Car-free student scheme secures community arts hub

Future Generation has gained planning permission for a new £80 million student accommodation scheme in Hackney Wick, in the east London borough of Tower Hamlets.  The Vogue will deliver 330 bedrooms and is close to several university campuses.  Motion provided the scheme with transport and travel planning advice. The company also supported the application with delivery and servicing, and construction management planning.

The car-free development will also assure the future of popular community arts hub, Stour Space, which has been given a home within the new complex, obtaining a 149-year lease.  Stour Space opened in 2009 and has been a local engine of creativity and community involvement.  It will continue to offer free co-workspaces, affordable studio spaces and a unique gallery at its new location.

Andrew Southern, Chairman of purpose-built student accommodation (PBSA) developer Future Generation, comments, “Stour Space will have a home in the new development for generations on a peppercorn rent.  It’s a hugely proud achievement for us and will cement this scheme as the beating heart of what will become a new, young and vibrant community.” 

He continues, “This area was fairly industrial before but, once The Vogue is completed, it will be given a whole new lease of life, and a more sustainable one too.  The development’s focus on walking and cycling will give the area a flavour of what all future London developments should achieve, given the unique transport network the capital enjoys.”

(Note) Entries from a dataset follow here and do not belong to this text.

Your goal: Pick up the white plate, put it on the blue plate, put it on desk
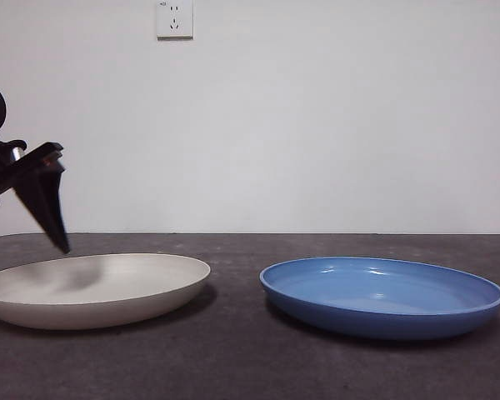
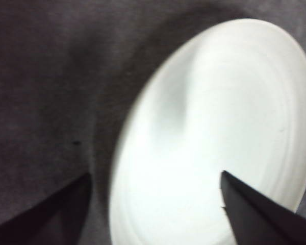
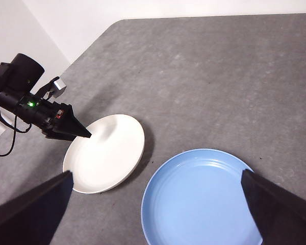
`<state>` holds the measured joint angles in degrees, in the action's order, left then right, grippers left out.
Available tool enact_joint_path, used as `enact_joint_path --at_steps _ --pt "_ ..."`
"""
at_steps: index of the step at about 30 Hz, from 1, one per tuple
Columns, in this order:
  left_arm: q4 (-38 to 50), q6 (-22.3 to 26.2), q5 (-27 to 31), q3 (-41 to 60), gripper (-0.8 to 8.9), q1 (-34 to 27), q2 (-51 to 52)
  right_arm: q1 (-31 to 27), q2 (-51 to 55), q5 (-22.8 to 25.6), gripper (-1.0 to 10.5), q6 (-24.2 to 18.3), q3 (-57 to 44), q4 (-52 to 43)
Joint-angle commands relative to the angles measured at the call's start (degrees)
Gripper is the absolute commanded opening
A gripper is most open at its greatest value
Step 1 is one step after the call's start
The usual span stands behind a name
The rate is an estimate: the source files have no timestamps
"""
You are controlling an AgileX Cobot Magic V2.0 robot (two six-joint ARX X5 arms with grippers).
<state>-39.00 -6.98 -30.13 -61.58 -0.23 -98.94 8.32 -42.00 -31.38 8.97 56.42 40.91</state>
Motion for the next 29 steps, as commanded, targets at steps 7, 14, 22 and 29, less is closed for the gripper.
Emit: enact_joint_path --at_steps 7,14,22,29 --pt "0.42 -0.2 1.25 -1.11 0.08 -0.15 -3.41 0.17 -0.24 -0.11 5.9 -0.66 1.05 -0.33" --pt "-0.92 -0.15 2.54 -2.82 0.08 -0.13 -3.23 0.17 -0.22 -0.09 5.9 -0.68 1.05 -0.17" --pt "-5.88 -3.1 2.49 -8.26 0.08 1.51 0.7 0.11 1.97 5.01 5.9 -0.68 1.9 3.37" --pt "-10.49 -4.96 2.45 -13.51 0.08 7.13 2.69 0.13 6.16 5.92 5.9 -1.09 3.3 6.12"
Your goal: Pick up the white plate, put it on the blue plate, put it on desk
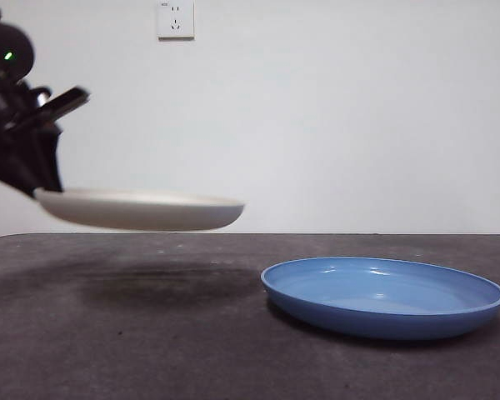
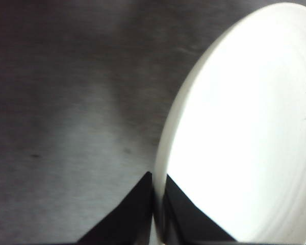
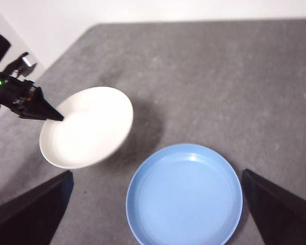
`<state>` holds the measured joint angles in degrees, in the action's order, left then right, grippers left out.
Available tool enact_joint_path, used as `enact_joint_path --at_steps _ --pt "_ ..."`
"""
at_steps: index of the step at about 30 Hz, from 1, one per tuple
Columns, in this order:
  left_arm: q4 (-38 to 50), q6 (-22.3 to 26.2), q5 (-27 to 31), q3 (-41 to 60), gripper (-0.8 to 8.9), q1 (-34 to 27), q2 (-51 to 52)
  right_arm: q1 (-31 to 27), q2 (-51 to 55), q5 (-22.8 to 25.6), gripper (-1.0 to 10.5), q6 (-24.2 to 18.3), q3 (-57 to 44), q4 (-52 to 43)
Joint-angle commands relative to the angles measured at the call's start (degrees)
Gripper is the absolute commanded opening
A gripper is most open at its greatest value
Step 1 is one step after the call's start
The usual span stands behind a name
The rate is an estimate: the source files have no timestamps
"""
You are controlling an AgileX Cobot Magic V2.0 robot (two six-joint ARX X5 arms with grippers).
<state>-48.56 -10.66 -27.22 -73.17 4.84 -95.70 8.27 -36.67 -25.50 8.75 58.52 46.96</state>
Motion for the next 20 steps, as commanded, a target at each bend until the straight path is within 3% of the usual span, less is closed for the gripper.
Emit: enact_joint_path --at_steps 1,10,20 --pt "-1.22 -1.88 -0.44 -2.49 0.08 3.37 -0.55 0.17 1.6 0.07 5.9 -0.9 1.2 0.15" --pt "3.19 -7.93 -0.44 -5.29 0.08 14.8 -1.81 0.15 6.01 0.48 5.9 -1.03 1.2 2.45" --pt "3.37 -11.34 -0.39 -16.26 0.09 23.65 -9.79 0.17 8.94 0.46 5.9 -1.46 1.53 7.23"
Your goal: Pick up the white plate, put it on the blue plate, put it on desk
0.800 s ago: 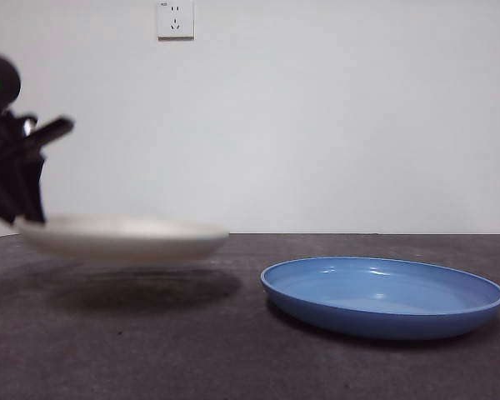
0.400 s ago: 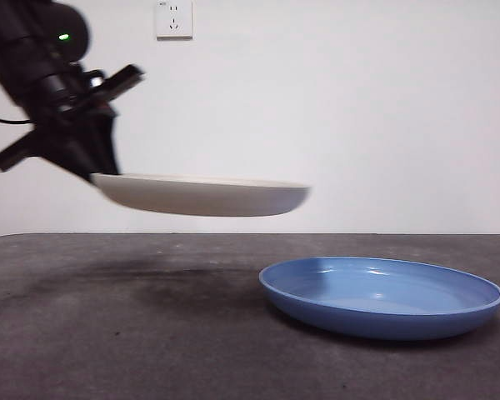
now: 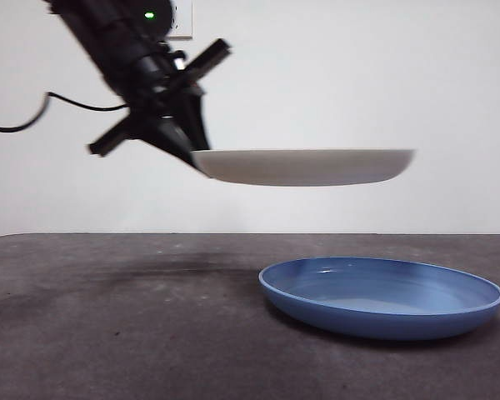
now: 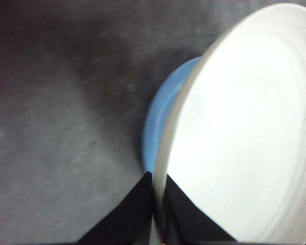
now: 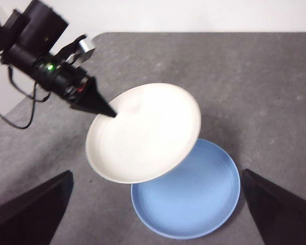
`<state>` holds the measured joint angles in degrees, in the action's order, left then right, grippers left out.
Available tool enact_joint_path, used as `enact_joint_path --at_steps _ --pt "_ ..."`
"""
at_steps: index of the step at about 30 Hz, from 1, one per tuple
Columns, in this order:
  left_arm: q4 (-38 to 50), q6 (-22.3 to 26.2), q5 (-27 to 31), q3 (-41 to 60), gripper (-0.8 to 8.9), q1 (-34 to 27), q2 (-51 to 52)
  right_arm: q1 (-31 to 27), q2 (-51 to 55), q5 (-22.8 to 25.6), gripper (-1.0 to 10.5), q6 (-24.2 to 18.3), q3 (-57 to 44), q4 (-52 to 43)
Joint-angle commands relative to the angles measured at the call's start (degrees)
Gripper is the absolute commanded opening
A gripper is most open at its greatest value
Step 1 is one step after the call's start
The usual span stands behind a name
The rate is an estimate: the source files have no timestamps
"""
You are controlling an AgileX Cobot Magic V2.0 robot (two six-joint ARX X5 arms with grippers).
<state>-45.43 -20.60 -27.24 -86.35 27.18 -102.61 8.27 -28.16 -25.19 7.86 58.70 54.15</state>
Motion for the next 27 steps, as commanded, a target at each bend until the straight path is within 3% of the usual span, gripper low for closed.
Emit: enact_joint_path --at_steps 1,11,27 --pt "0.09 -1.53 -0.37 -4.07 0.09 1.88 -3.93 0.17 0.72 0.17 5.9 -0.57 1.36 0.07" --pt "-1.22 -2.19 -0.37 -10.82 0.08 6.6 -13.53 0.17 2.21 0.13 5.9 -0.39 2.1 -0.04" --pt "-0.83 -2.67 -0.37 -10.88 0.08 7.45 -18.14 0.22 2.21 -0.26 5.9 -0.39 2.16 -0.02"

Sustainable travel planning

In accordance with the draft London plan, the accommodation will provide one cycle space for every student.  Motion demonstrated that the development would not result in a notable increase in vehicle trips, with students using other, more sustainable, modes of travel.

According to Motion Technical Director David McMurtary, “There is a wide range of nearby public transport options, including bus and railway stations, and the site benefits from good foot and cycle access to universities and amenities.”  He adds, “Students will have no need for regular access to a private car.  The scheme includes provision of six parking spaces designated for disabled users, located on the immediate surrounding highway close to the building entrance.”

It is anticipated that several students will be dropped off at the start of term and collected at the end.  Parking will be available for up to 30 minutes while personal possessions are moved to or from rooms.  Careful management of on-street parking spaces will ensure the system will cause minimal-to-no disruption on the local road network.

An abridged version of this article first appeared in the Autumn 2020 edition of Insight.